* [PROBLEM REQUIREMENTS]
Each line of the material below must be transcribed exactly.

(DATASET EXCERPT Opens)

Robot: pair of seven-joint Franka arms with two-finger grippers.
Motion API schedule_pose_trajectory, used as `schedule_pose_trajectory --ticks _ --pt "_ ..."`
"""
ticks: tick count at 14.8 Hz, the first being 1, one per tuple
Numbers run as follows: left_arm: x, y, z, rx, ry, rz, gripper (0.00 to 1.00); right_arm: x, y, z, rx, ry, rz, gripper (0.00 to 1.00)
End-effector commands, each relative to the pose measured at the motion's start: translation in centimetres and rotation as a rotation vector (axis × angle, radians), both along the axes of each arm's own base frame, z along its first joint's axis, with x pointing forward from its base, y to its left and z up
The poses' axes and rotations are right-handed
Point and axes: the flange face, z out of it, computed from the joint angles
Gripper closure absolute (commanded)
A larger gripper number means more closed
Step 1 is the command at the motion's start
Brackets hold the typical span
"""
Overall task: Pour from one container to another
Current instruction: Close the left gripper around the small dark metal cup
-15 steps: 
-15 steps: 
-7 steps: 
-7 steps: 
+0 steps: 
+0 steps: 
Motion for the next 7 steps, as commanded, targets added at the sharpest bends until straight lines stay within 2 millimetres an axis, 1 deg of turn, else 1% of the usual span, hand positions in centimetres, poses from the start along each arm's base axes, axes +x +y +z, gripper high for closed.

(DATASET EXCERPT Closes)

* [YOUR RESPONSE]
Robot: pair of seven-joint Franka arms with two-finger grippers.
Motion API schedule_pose_trajectory, used as `schedule_pose_trajectory --ticks _ --pt "_ ..."`
"""
ticks: tick count at 14.8 Hz, the first being 1, one per tuple
Numbers run as follows: left_arm: x, y, z, rx, ry, rz, gripper (0.00 to 1.00); right_arm: x, y, z, rx, ry, rz, gripper (0.00 to 1.00)
End-effector commands, each relative to the pose measured at the motion's start: translation in centimetres and rotation as a rotation vector (axis × angle, radians), both along the axes of each arm's own base frame, z along its first joint's axis, with x pointing forward from its base, y to its left and z up
The poses' axes and rotations are right-handed
Point and axes: the flange face, z out of it, computed from the joint angles
Gripper closure absolute (commanded)
A larger gripper number means more closed
Step 1 is the command at the motion's start
Brackets hold the typical span
"""
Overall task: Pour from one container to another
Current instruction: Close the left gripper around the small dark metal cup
-15 steps: 
-15 steps: 
-7 steps: 
-7 steps: 
+0 steps: 
+0 steps: 
Motion for the next 7 steps, as commanded, targets added at the sharpest bends until straight lines stay within 2 millimetres an axis, 1 deg of turn, else 1% of the usual span, hand positions in centimetres, poses from the start along each arm's base axes, axes +x +y +z, gripper high for closed.

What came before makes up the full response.